-- WHAT THE TASK REQUIRES --
Output exactly the lines below, starting with the line that has "If you could segment the white tube black" and going on through the line that has "If you could segment the white toothpaste", both included, and no other lines.

-- Collected data entries --
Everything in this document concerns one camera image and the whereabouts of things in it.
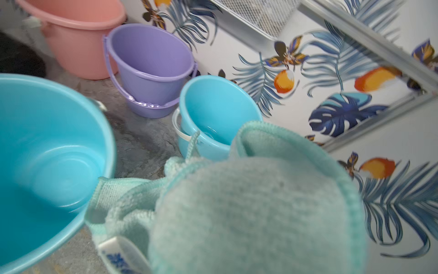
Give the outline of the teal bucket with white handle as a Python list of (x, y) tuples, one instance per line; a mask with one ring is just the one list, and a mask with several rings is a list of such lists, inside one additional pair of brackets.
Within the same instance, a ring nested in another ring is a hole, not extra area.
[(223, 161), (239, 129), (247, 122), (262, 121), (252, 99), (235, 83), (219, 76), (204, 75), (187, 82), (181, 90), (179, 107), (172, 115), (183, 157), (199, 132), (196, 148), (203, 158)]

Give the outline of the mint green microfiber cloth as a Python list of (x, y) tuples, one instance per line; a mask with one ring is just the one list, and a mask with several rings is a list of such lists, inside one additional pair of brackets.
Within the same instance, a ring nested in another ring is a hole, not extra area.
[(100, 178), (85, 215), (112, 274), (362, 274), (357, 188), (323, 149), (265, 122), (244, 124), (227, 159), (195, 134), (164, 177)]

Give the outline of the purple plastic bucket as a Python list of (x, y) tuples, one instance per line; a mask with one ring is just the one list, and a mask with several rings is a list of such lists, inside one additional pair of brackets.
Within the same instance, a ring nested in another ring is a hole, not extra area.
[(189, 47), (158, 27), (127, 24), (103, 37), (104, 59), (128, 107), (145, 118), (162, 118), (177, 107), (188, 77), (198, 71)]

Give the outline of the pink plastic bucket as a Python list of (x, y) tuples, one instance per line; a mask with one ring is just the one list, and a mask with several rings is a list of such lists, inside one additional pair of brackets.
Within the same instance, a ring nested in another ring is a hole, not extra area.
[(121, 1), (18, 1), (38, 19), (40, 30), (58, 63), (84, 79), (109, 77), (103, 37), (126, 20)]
---
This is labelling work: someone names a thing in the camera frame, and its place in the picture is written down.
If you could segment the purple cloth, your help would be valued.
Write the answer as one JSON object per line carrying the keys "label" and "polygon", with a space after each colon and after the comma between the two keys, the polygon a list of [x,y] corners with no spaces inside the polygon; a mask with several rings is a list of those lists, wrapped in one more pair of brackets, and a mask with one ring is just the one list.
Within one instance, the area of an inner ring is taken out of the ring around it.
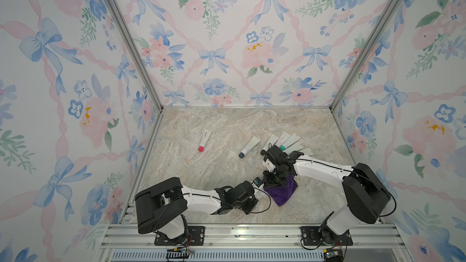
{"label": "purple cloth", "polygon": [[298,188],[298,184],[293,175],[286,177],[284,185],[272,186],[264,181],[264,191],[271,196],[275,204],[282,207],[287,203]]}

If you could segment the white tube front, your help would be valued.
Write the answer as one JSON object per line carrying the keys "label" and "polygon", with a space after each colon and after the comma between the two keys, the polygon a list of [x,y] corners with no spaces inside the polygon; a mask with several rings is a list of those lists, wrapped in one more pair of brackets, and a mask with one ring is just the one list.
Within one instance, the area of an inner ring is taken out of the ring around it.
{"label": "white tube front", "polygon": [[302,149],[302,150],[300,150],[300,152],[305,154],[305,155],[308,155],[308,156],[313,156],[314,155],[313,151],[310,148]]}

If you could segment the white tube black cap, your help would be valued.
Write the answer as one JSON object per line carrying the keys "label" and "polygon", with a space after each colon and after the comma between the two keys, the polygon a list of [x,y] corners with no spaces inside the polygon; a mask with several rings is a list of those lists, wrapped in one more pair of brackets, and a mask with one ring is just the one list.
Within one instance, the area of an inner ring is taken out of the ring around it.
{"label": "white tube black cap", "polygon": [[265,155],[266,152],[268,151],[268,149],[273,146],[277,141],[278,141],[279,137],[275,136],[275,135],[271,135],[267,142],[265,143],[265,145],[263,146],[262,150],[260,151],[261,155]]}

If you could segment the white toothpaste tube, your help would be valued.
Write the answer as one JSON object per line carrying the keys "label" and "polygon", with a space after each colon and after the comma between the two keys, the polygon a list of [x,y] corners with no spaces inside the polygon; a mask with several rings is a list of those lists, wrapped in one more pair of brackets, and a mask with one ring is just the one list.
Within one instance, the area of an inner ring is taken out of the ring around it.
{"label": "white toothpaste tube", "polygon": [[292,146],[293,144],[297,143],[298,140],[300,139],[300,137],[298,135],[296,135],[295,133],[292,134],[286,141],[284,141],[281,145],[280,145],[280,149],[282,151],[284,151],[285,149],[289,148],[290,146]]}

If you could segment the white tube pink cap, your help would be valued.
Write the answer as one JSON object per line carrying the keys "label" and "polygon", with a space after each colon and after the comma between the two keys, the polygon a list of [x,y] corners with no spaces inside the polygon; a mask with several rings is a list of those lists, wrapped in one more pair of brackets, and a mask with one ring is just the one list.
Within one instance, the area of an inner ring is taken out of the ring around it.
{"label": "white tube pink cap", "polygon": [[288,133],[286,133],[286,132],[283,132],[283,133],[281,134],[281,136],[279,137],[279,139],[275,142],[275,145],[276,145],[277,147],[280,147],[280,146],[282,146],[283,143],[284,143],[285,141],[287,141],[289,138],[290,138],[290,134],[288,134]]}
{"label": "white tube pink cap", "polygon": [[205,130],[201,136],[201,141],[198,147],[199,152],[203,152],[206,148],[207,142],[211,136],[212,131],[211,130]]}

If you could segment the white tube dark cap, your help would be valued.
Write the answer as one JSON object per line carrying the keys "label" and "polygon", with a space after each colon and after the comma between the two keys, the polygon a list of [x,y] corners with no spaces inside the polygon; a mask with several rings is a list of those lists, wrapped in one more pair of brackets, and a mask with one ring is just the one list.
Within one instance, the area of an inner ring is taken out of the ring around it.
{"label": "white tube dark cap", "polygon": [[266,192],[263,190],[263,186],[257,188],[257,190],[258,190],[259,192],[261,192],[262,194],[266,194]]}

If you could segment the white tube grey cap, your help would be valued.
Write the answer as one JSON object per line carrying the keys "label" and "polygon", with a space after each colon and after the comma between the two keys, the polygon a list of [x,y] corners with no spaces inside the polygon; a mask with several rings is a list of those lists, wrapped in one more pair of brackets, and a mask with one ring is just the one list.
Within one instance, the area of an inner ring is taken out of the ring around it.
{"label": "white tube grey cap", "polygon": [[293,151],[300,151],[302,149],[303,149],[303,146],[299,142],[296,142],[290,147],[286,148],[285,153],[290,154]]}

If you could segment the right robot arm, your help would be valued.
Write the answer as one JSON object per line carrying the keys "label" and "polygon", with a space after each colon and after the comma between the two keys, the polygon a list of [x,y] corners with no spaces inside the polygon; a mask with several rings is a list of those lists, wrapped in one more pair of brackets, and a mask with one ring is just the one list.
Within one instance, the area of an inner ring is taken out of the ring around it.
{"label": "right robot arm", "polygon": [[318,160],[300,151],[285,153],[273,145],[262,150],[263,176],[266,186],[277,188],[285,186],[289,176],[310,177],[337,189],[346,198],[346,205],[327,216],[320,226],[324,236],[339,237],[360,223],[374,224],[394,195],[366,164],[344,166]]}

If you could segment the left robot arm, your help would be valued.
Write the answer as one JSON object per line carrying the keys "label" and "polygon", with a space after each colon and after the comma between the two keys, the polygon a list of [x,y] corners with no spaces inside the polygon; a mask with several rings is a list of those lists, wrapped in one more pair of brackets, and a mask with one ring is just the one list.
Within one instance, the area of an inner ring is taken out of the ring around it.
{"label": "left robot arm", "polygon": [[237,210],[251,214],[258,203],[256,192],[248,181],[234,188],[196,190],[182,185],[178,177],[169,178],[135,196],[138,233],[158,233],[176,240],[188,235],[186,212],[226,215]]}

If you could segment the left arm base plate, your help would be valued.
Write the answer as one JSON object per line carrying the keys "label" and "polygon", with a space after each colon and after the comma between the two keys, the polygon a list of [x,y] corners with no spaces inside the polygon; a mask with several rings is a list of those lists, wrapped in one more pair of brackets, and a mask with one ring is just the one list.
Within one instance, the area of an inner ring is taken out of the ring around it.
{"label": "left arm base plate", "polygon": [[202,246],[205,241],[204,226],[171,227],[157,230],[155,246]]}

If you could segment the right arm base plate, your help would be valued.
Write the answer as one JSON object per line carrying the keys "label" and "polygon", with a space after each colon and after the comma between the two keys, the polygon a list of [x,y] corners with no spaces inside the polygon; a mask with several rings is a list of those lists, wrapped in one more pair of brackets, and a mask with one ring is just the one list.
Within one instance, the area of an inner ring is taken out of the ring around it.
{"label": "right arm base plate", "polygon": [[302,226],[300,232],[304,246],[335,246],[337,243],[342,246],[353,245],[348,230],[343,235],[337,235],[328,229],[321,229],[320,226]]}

-- WRITTEN SOLUTION --
If you could segment the white tube black cap, your help would be valued.
Write the answer as one JSON object per line carrying the keys "label" and "polygon", with a space after each colon and after the comma between the two keys, the polygon a list of [x,y] corners with no spaces inside the polygon; a mask with several rings is a list of those lists, wrapped in one more pair of brackets, and a mask with one ring is just the one list.
Within one instance, the area of an inner ring is taken out of the ring around it.
{"label": "white tube black cap", "polygon": [[265,155],[266,152],[268,151],[268,149],[273,146],[277,141],[278,141],[279,137],[275,136],[275,135],[271,135],[267,142],[265,143],[265,145],[263,146],[262,150],[260,151],[261,155]]}

If you could segment the white toothpaste tube, your help would be valued.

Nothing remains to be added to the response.